Statement of Benefit to California: 
Heart disease, stroke and other cardiovascular diseases are the #1 killer in California. Despite medical advances, heart disease remains a leading cause of disability and death. Recent estimates of its cost to the U.S. healthcare system amounts to almost $300 billion dollars. Although current therapies slow the progression of heart disease, there are few, if any options, to reverse or repair damage. Thus, regenerative therapies that restore normal heart function would have an enormous societal and financial impact not only on Californians, but the U.S. more generally. The research that is proposed in this application could lead to new therapies that would restore heart function after and heart attack and prevent the development of heart failure and death. We will develop the techniques to expand and transplant human cardiac progenitor cells. Combining tissue engineering with human pluripotent stem cells will facilitate the creation of new cardiovascular therapies.
Progress Report: 

Year 1

Cardiovascular disease is the leading cause of morbidity and mortality in the United States. As humans lack the ability to regenerate myocardial tissue lost afte a heart attcak, there has been great focus on cardiovascualr regenerative therapies with the use of human embryonic stem cells (ESC) and induced pluripotent stem cells (iPSC). There has been increased attention towards developing tissue engineering as a method to standardize methods to differentiate human ESCs and iPSCs into cardiovascular progenitor cells (CPC) expand these progenitor cells in a standardized manor. We have focused on developing techniques to allow expansion of these CPCs into clinically relevany numbers by determining: 1. Conditions to optimize their derivation into clinically numbers using clinical grade techniques. 2. Defininy and optimizing the extracellular matrxi to be used to maintain these CPCs in an undifferentiated state to allow their expansion to clinically required numbers.
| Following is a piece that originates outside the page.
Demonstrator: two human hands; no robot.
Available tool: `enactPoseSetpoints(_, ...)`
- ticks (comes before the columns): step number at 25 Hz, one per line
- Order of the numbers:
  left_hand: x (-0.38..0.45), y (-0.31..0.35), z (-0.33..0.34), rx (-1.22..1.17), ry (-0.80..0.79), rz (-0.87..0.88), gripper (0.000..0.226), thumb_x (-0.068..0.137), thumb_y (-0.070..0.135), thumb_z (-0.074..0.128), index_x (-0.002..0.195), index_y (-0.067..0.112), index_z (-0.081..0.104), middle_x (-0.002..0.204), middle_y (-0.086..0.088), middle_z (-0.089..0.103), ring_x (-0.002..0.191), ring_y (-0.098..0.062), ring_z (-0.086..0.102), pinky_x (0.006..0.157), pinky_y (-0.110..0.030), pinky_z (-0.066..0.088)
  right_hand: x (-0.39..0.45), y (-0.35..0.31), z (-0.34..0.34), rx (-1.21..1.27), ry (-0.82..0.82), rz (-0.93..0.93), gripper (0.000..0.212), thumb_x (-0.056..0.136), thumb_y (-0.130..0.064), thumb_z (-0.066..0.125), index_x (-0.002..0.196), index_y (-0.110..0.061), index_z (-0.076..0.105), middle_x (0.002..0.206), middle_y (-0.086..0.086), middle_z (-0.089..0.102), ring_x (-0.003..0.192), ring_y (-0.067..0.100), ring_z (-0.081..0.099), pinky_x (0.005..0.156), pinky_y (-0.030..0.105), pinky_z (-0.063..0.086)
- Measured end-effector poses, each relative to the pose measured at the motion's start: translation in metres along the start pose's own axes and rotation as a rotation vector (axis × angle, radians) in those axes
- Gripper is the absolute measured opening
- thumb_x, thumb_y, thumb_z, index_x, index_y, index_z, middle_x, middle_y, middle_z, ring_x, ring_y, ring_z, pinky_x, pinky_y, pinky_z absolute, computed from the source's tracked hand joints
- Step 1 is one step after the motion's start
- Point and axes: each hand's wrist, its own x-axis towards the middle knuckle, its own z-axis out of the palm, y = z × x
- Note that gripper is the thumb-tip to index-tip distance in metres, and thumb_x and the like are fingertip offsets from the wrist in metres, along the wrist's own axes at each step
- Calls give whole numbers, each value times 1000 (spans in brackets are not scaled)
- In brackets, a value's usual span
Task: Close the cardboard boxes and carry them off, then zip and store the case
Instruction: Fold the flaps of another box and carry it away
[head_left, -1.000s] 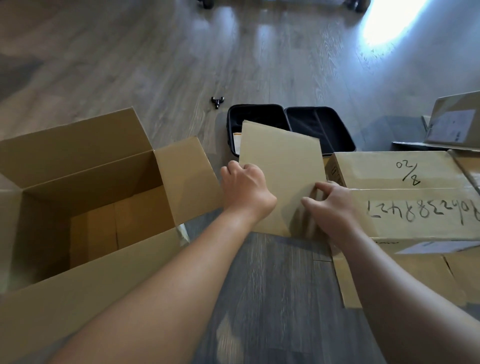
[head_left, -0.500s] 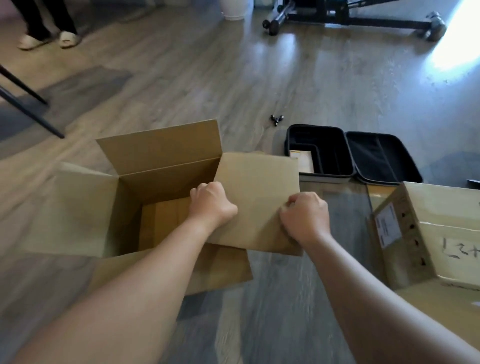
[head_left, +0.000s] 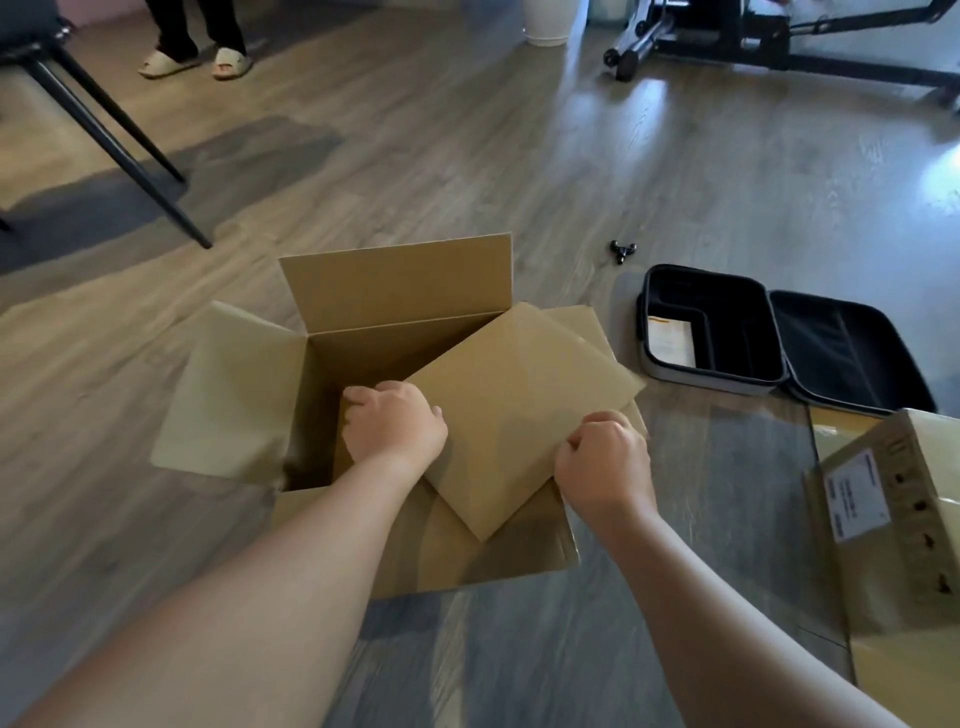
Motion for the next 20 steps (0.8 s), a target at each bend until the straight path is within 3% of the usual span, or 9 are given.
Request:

We studied the endogenous environment that these CPCs exist in fetal development and focused on the extracellular matrix proteins that help support these CPCs during development. By studying the array of proteins endogenously in developing heart we now will shift our focus on re-engineering this environment in-vitro to be able to mimic this growth to use this as a mean to grow and expand these progenitors for use clinically in the future. Currently we are deriving these CPCs from human ESC and iPSC and expanding them on different combinations of proteins as determined in the staining of the endogenous fetal environment. We hope to by the end of this porject determine the ideal conditions for derivation of these CPCs from iPSCs and the environmental cues needed for culturing these cells to allow for maximal yield for potential use in clinical regenerative therapies in the future.